▸ What you need to do:
Wherever a line of the data contains "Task", copy that line.

══ Provided entries

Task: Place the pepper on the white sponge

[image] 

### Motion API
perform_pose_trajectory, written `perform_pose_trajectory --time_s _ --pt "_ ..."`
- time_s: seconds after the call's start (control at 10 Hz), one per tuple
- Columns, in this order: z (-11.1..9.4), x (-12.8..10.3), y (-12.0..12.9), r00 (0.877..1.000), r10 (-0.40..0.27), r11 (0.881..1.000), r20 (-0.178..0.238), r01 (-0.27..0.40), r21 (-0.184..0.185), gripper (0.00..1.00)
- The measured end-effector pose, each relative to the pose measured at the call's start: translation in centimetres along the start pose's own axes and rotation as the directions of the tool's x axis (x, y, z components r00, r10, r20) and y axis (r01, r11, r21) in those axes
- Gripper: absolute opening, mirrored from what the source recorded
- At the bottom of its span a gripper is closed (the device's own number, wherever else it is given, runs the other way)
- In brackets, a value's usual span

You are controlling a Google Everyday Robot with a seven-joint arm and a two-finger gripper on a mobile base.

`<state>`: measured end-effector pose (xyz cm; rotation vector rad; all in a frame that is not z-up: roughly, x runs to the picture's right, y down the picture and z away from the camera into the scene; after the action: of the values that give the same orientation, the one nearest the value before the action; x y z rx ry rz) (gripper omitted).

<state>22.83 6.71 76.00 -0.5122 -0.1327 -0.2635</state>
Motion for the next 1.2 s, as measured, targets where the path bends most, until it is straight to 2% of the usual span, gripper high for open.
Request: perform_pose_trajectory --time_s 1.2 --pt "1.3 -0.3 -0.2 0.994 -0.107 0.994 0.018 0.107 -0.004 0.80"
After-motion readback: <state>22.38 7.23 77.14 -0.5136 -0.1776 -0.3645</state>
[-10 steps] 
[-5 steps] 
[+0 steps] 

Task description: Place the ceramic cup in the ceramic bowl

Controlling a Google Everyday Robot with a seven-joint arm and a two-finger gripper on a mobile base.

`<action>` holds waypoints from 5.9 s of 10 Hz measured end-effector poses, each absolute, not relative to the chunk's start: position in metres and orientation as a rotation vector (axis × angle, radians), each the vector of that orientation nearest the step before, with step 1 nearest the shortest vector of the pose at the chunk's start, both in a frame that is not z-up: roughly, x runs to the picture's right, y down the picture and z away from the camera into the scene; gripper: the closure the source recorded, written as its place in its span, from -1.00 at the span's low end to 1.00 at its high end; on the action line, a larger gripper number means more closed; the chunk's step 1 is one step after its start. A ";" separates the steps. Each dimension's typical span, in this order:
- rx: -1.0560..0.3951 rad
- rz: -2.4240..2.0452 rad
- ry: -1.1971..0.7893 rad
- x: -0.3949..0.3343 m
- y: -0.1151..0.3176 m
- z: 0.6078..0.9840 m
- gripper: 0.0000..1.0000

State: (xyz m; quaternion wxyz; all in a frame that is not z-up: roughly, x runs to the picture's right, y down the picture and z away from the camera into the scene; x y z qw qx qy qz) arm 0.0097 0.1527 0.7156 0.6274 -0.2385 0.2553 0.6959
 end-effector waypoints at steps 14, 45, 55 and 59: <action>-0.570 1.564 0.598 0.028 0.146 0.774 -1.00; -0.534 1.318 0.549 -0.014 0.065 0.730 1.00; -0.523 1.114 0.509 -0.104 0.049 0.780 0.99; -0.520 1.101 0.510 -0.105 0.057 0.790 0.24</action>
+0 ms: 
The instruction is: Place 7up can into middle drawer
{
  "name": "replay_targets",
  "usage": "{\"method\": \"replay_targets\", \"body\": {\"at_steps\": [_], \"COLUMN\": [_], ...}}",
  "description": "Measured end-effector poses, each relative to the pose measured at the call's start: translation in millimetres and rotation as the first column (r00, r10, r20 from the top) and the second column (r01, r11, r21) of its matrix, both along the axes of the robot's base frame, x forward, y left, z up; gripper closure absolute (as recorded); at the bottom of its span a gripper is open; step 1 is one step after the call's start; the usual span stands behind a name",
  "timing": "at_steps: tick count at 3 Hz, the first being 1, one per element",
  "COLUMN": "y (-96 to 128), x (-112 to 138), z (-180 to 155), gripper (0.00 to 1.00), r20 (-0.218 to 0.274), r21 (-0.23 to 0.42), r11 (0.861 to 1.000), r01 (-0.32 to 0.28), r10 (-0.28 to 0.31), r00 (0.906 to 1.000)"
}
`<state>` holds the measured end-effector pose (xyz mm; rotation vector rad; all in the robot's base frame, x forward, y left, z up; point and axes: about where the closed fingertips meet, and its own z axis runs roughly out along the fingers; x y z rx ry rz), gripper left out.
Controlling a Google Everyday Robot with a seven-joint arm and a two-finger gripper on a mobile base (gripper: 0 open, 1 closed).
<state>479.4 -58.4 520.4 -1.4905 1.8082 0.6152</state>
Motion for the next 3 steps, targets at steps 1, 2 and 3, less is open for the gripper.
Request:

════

▸ Exercise result:
Task: Place the pepper on the white sponge
Task description: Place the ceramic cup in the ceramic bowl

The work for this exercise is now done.